If you look closely, you'll see how hard hair is to do right. Took a lot longer than the face. This was Pixar's challenge for Monster's Inc, but they don't do real-time rendering, so constraints were different.
-Should AWS Offer Chaos-as-a-Service?
Now that’s thinking out-of-the-box. It would be like Netflix’s “chaos engineering”, but as-a-service. For those not familiar:
While overseeing Netflix's migration to the cloud in 2011, Greg Orzell had the idea to address the lack of adequate resilience testing by setting up a tool that would cause breakdowns in their production environment, the environment used by Netflix customers [...]
We have created Chaos Monkey, a program that randomly chooses a server and disables it during its usual hours of activity. Some will find that crazy, but we could not depend on the random occurrence of an event to test our behavior in the face of the very consequences of this event. Knowing that this would happen frequently has created a strong alignment among engineers to build redundancy and process automation to survive such incidents, without impacting the millions of Netflix users. Chaos Monkey is one of our most effective tools to improve the quality of our services. (Source)
Source of the tweet. Discussion about the idea.
-DuckDuckGo Search Engine
Little known fact about me: My primary search engine is DuckDuckGo. (You can learn more about what it is on Wikipedia, and here’s their traffic over time, now doing about 55 million queries per day, with 100 employees).
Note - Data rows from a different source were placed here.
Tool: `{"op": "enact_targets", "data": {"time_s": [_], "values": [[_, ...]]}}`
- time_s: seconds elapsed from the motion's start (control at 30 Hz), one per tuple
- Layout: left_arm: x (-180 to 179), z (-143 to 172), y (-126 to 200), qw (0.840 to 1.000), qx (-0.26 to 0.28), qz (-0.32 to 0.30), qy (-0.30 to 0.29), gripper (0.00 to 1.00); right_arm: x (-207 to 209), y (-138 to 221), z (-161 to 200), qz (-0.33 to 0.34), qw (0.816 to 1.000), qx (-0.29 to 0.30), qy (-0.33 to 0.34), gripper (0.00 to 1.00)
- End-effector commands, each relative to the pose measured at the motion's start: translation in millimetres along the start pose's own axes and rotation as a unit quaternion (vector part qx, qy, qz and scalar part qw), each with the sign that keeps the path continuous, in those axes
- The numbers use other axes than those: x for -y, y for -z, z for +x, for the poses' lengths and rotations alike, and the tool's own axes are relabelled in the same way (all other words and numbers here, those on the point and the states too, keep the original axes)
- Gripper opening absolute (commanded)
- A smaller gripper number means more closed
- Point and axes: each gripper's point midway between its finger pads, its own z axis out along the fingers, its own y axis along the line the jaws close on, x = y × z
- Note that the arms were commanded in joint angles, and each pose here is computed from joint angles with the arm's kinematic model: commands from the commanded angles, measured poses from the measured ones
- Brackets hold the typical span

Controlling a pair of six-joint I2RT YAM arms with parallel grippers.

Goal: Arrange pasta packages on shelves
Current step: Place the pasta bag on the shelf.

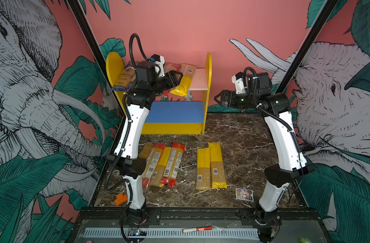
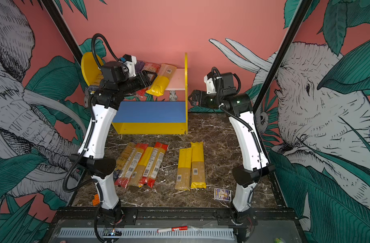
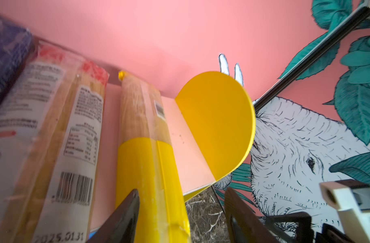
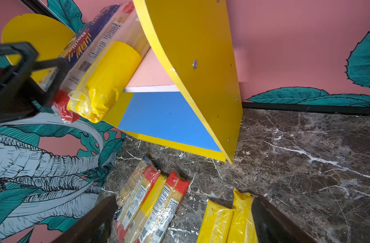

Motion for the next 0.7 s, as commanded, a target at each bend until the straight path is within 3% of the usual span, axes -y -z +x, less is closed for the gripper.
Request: {"op": "enact_targets", "data": {"time_s": [0.0, 0.4, 0.67], "values": [[32, -31, 23, 0.998, 0.048, 0.042, -0.019, 0.66, -9, 28, -11, -0.002, 0.999, 0.039, 0.025, 0.99], [56, -33, 40, 0.996, 0.048, 0.068, -0.026, 0.65, -1, 37, 0, 0.021, 0.999, 0.029, 0.032, 0.99], [65, 2, 87, 0.998, 0.012, 0.025, -0.060, 0.72, 6, 43, 13, 0.037, 0.999, 0.012, 0.035, 0.99]]}}
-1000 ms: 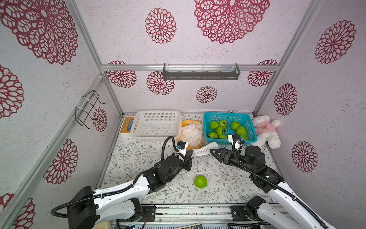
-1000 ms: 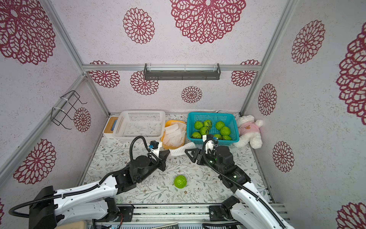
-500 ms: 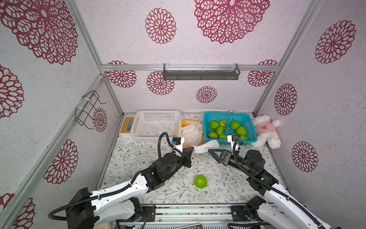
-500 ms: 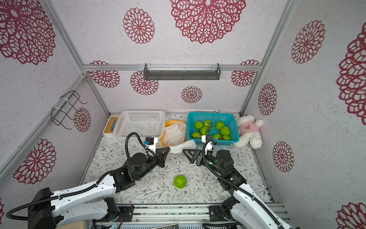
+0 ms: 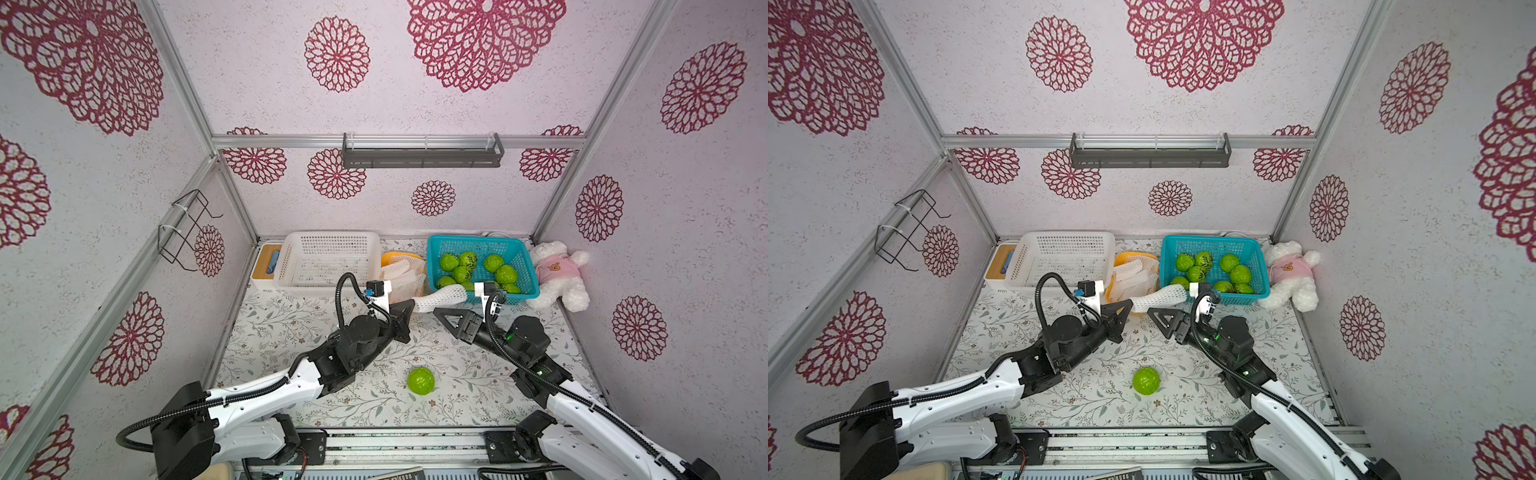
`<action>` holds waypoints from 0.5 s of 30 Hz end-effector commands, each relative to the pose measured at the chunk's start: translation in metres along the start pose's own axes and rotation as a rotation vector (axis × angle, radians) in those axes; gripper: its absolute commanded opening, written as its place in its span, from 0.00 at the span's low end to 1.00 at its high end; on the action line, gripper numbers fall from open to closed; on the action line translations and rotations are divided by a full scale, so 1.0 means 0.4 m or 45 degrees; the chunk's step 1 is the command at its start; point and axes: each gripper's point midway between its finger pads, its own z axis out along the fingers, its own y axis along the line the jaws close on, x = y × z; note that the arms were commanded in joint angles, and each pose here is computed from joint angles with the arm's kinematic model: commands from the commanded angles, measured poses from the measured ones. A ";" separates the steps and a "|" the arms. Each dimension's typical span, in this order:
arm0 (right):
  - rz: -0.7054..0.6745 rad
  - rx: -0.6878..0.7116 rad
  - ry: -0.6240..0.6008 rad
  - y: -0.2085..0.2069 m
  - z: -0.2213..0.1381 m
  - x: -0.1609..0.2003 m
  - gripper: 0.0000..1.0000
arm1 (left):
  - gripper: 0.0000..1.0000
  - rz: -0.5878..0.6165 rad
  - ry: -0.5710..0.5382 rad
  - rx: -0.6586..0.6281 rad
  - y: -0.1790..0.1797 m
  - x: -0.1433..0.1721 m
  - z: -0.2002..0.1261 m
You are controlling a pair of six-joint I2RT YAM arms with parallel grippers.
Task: Sleeve custard apples in foam nets
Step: Open the foam net.
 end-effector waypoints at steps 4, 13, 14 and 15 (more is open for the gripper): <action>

Ever since the company was formed, I tried it every few years, and usually went back to Google for one reason or another.
About a year ago I tried again and it felt fast enough and good enough to handle around 85% of my searches. For the other 15%, I use Google (which you can do directly from DDG by adding !g to a query).
A while ago I realized that the majority of my searches were more navigational than actual research. I just want the search engine to give me some company’s website or an artist’s Wikipedia page or a film’s IMDB page or whatever. I know where I want to go, I just want a handy link to click on.
For real research, I trust Google to have better results, but I don’t mind being off their radar for the rest of my searches. Don’t put all your data eggs in the same basket.
The Arts
Setting the stage for this music recommendation and future ones: I’m trying to share things that relatively few people know but many may enjoy.
It would be easier to be just totally obscure and find something that nobody knows, but few enjoy (hipster approach — “hey guys, listen to this grindcore track! what do you mean you don’t like it?”), or to just find something that most people like, but already know (the sure thing approach, “let’s play the All Along The Watchtower cover again”).
But I prefer this quadrant on the 2x2. I may not be successful at it, though. I have a bad track record of picking music for others…
-Song of the Day: “Aventine” by Agnes Obel
“The Aventine Hill is one of the Seven Hills on which ancient Rome was built”:
Will you go ahead to the Aventine
In the holly red in the night?
Dirt under my shoe from the old at heart
Right under you, grinning in the dark
Things of note: First, the vocals are pretty great, and the production is both lush and gives a lot of space to everything. When the cello kicks in with that low note, it just rattles my bones in a good way, and then later on, when what sounds like Pizzicato violins appear, things get a whole different, brighter feel.
Warning: It’s night music, so may not work as well in the daylight.
Listen on: Spotify. Apple Music. Youtube.